● **DATA SHOWN**
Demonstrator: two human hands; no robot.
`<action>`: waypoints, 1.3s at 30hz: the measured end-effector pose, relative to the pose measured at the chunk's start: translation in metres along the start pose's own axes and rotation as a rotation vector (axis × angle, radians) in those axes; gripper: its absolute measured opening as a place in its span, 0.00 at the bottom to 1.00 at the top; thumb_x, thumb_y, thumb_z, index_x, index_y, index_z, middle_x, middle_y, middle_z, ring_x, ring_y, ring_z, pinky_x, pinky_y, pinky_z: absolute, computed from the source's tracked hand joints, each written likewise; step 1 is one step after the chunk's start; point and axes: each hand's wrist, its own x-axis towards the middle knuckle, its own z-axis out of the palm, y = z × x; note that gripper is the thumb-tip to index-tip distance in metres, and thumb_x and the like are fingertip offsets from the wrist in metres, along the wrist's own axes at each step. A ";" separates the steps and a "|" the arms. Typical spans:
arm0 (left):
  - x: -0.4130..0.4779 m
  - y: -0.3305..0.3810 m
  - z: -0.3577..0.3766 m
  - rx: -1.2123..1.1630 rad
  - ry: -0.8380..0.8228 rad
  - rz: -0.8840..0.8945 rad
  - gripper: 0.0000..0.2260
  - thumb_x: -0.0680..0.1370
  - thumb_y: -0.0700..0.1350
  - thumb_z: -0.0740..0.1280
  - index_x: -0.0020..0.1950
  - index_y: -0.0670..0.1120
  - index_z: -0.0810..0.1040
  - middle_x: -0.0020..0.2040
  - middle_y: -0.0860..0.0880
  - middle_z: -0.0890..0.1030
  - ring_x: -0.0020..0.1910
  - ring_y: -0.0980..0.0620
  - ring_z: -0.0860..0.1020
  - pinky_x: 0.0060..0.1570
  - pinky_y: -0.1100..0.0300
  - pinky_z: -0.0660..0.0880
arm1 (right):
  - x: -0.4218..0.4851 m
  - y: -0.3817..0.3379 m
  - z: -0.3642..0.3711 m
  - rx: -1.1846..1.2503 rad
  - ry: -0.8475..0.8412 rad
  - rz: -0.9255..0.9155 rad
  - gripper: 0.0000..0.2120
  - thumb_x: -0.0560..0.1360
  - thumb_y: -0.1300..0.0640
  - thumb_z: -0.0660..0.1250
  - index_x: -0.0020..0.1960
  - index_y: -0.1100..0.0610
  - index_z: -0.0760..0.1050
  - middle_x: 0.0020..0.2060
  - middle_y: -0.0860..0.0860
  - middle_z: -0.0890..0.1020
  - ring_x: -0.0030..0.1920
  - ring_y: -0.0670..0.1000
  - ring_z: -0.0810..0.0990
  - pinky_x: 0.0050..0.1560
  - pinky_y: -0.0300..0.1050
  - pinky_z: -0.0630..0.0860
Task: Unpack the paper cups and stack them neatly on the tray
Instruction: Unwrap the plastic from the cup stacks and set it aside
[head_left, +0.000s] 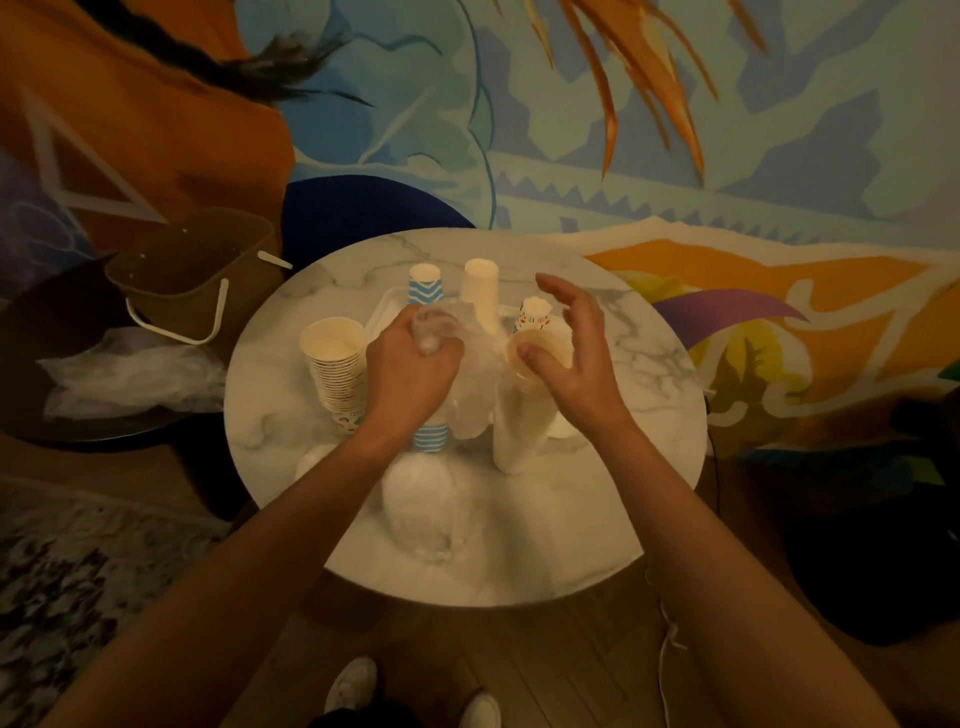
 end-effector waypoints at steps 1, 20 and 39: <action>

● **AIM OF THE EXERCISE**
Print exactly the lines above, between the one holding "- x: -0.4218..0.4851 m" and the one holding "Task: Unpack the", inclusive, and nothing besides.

● **THE COMPLETED TASK**
  - x: -0.4218..0.4851 m
  - y: -0.3817..0.3379 m
  - z: -0.3642..0.3711 m
  - rx: -1.1846..1.2503 rad
  - ry: -0.8475..0.8412 rad
  - rz: -0.9255..0.9155 rad
  - gripper: 0.0000..0.2120
  - thumb_x: -0.0560..0.1360
  - thumb_y: -0.1300..0.0640
  - thumb_z: -0.0660..0.1250
  - index_x: -0.0020..0.1960
  - index_y: -0.1100..0.0610
  - index_z: -0.0760..0.1050
  - middle_x: 0.0020..0.2060
  - middle_y: -0.0860..0.0860
  - middle_z: -0.0890..0.1020
  - ring_x: -0.0030..0.1920
  - ring_y: -0.0670..0.1000
  - ring_z: -0.0810..0.0990
  - pinky_x: 0.0050..0.1560
  - pinky_y: -0.0300..0.1050
  - pinky_z: -0.0630..0.0860
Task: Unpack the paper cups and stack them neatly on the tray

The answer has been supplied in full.